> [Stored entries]
---

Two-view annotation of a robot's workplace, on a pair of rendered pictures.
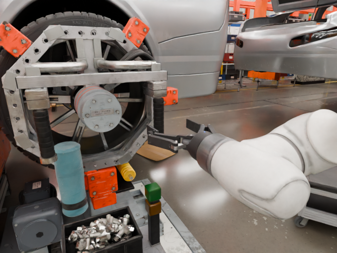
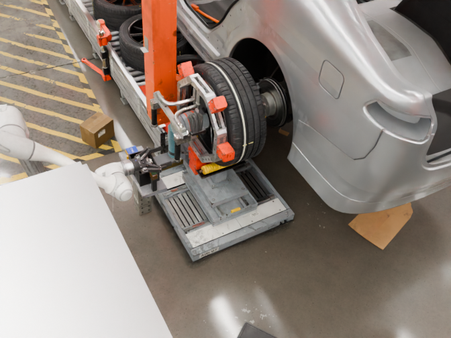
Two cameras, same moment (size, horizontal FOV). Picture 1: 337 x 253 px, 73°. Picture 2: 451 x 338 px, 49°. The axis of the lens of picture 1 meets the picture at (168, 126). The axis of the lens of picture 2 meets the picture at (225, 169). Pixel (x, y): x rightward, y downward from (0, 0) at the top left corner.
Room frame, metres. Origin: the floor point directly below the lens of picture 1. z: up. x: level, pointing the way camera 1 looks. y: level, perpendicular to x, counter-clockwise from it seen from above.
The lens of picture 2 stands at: (0.77, -2.02, 2.90)
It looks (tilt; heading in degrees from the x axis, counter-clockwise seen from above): 47 degrees down; 83
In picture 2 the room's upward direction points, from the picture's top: 7 degrees clockwise
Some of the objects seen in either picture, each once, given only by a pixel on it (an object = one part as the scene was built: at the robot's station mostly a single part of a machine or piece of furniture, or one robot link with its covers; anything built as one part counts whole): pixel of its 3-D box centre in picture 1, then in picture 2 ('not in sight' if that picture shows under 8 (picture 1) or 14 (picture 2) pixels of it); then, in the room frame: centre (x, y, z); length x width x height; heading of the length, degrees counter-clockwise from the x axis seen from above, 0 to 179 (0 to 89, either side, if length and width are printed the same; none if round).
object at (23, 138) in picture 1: (93, 103); (200, 119); (0.86, 0.29, 0.85); 0.54 x 0.07 x 0.54; 117
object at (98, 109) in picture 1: (97, 107); (189, 123); (0.80, 0.26, 0.85); 0.21 x 0.14 x 0.14; 27
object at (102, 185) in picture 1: (100, 180); (203, 158); (0.90, 0.31, 0.48); 0.16 x 0.12 x 0.17; 27
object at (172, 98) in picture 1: (165, 96); (225, 152); (1.01, 0.01, 0.85); 0.09 x 0.08 x 0.07; 117
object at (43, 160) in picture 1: (44, 134); (154, 116); (0.57, 0.34, 0.83); 0.04 x 0.04 x 0.16
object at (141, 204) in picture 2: not in sight; (141, 190); (0.48, 0.25, 0.21); 0.10 x 0.10 x 0.42; 27
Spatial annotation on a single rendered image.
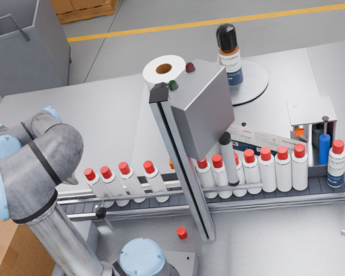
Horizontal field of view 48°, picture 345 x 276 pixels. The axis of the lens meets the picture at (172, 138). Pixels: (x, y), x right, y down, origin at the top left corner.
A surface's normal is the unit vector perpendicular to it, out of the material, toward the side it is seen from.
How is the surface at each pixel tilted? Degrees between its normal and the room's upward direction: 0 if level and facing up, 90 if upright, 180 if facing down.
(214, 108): 90
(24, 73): 93
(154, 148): 0
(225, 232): 0
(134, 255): 9
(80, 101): 0
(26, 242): 90
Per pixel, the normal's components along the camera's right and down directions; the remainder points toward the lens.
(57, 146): 0.45, -0.48
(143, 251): -0.10, -0.73
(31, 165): 0.18, -0.25
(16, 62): 0.17, 0.74
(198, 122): 0.76, 0.33
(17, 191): 0.45, 0.18
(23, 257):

---

> [EXERCISE PROMPT]
Your answer must be the lines above from the one containing "How is the surface" to the one containing "(16, 62): 0.17, 0.74", both included, restated word for word.

> [RESPONSE TO THE EXERCISE]
How is the surface at each pixel tilted? Degrees between its normal and the room's upward direction: 0 if level and facing up, 90 if upright, 180 if facing down.
(214, 108): 90
(24, 73): 93
(154, 148): 0
(225, 232): 0
(134, 255): 9
(80, 101): 0
(26, 242): 90
Per pixel, the normal's components along the camera's right and down directions; the remainder points toward the lens.
(57, 146): 0.45, -0.48
(143, 251): -0.10, -0.73
(31, 165): 0.18, -0.25
(16, 62): 0.17, 0.74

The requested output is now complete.